PHP Design – Biggest Database Oversights

Over the last three years I’ve had the opportunity to work on several PHP projects, some of them having grown rapidly and required to scale quickly. Three in particular have been a fantastic learning experience for me. Now I don’t consider myself a total expert, but I thought I would share my experiences. Many PHP developers are self-taught, like I was, and are learning PHP to be able to create dynamic websites. Many haven’t had studied or learned best practices for Object-Oriented Programming (OOP). They are web designers first, and programming in PHP is just a way to do things simple HTML can’t do.

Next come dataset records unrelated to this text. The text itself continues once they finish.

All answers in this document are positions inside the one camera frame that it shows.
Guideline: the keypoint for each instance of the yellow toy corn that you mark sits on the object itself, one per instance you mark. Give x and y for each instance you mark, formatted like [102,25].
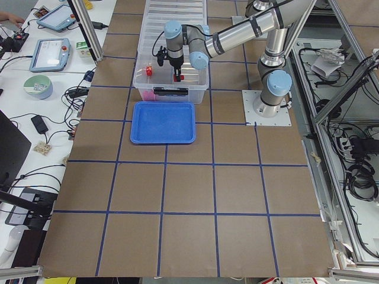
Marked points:
[88,5]

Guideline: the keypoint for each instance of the teach pendant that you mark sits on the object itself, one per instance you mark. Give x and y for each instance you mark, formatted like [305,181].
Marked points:
[58,19]
[50,55]

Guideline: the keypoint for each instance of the red block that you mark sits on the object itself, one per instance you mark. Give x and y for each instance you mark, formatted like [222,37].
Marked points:
[149,71]
[182,78]

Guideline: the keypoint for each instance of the blue plastic tray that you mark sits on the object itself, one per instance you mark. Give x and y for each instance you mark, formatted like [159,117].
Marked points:
[163,123]

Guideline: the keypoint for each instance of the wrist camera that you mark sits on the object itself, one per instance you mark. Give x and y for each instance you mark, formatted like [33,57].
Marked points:
[161,55]

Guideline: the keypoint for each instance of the red block in box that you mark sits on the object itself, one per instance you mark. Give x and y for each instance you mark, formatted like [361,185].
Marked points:
[149,71]

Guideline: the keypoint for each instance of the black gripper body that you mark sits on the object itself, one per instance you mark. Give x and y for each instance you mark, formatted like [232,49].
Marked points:
[176,63]

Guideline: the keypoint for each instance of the clear plastic storage box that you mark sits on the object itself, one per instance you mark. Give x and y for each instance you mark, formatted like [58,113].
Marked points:
[161,86]

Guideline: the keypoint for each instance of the black power adapter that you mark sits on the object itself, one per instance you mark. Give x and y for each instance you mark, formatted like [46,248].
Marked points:
[39,124]

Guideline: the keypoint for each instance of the teach pendant far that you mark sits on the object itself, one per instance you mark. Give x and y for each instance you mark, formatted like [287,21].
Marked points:
[58,19]

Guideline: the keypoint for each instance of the teach pendant near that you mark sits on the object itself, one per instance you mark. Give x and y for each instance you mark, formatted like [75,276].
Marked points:
[50,55]

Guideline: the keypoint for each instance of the black laptop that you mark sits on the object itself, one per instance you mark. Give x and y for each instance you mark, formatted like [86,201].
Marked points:
[14,150]

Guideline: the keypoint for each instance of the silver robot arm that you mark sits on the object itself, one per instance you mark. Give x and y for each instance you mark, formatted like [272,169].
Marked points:
[272,18]

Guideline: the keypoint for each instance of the aluminium frame post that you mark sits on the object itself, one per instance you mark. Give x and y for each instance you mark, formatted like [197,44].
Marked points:
[87,29]

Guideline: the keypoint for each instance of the green blue bowl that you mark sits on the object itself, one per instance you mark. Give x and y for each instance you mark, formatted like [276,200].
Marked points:
[38,86]

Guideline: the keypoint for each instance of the green white carton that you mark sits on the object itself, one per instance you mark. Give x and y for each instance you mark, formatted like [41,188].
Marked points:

Because most PHP applications rely heavily on the ability to read and store information in a database, many times designing how you interact with that database is critical. The reason being is if you design something, but don’t foresee a requirement or necessity, it can be extremely time consuming to go back and change. These “oversights” can be costly in time, money, and resources.

I’ve thought of some of the biggest oversights I’ve had when working with PHP and MySQL and put them in a list. This is my personal list, and I’m sure some people can think of some other oversights that belong on the list as well. This list is just for PHP & MySQL, not PHP and any database. I know many people like using software like Doctrine to allow switching between different database types. That is beyond the scope of this article.

Many of the examples in this article are very simple and are designed for showing techniques of better programming, not for actual use. Straight copy and paste most likely will not create sound, robust solutions. Search the web for a solid MySQL PHP Class to handle these issues for you, or you can make your own.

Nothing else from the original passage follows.